View our latest analysis for Apollo Hospitals Enterprise
Apollo Hospitals Enterprise's Earnings Easily Cover the Distributions
If it is predictable over a long period, even low dividend yields can be attractive. However, prior to this announcement, Apollo Hospitals Enterprise's dividend was comfortably covered by both cash flow and earnings. This means that most of what the business earns is being used to help it grow.
Looking forward, earnings per share is forecast to rise by 2.9% over the next year. If the dividend continues along recent trends, we estimate the payout ratio will be 16%, which is in the range that makes us comfortable with the sustainability of the dividend.
Dividend Volatility
While the company has been paying a dividend for a long time, it has cut the dividend at least once in the last 10 years. Since 2012, the dividend has gone from ₹3.75 to ₹11.75. This works out to be a compound annual growth rate (CAGR) of approximately 12% a year over that time. Despite the rapid growth in the dividend over the past number of years, we have seen the payments go down the past as well, so that makes us cautious.
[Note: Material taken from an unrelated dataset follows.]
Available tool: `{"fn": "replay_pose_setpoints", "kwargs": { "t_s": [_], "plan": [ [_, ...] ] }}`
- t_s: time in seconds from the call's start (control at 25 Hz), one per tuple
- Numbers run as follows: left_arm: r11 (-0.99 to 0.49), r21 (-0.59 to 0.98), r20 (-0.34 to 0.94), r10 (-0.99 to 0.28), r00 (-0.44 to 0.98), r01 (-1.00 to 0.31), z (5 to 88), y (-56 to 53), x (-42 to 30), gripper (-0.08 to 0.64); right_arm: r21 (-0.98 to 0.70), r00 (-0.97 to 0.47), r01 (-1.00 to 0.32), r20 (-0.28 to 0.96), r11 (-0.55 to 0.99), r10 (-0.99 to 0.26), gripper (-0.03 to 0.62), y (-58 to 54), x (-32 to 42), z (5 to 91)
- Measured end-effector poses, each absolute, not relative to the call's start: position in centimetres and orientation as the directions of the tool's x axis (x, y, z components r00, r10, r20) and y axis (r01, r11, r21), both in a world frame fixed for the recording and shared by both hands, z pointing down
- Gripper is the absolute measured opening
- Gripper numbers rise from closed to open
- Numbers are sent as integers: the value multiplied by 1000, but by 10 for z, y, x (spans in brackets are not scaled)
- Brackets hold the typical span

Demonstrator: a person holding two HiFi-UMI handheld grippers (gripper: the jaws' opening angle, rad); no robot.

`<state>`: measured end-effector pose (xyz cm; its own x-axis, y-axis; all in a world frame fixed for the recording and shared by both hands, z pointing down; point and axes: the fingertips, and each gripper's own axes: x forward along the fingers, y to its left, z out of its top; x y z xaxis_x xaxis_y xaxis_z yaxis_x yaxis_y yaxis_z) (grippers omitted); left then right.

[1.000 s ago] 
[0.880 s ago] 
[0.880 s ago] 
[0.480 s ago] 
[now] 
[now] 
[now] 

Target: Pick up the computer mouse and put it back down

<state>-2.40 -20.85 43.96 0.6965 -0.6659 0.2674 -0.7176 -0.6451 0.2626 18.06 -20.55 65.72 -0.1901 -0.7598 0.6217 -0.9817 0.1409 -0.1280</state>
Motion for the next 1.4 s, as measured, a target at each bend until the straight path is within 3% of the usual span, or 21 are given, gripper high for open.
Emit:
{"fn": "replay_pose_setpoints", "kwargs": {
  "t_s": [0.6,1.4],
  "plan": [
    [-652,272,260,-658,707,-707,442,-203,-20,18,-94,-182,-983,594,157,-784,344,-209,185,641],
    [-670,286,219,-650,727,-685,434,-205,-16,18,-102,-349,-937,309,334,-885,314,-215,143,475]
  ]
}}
The Dividend Looks Likely To Grow
With a relatively unstable dividend, it's even more important to see if earnings per share is growing. It's encouraging to see Apollo Hospitals Enterprise has been growing its earnings per share at 36% a year over the past five years. A low payout ratio gives the company a lot of flexibility, and growing earnings also make it very easy for it to grow the dividend.
We Really Like Apollo Hospitals Enterprise's Dividend
Overall, a dividend increase is always good, and we think that Apollo Hospitals Enterprise is a strong income stock thanks to its track record and growing earnings. Distributions are quite easily covered by earnings, which are also being converted to cash flows. All in all, this checks a lot of the boxes we look for when choosing an income stock.
Market movements attest to how highly valued a consistent dividend policy is compared to one which is more unpredictable. However, there are other things to consider for investors when analysing stock performance. For example, we've picked out 2 warning signs for Apollo Hospitals Enterprise that investors should know about before committing capital to this stock. Looking for more high-yielding dividend ideas? Try our collection of strong dividend payers.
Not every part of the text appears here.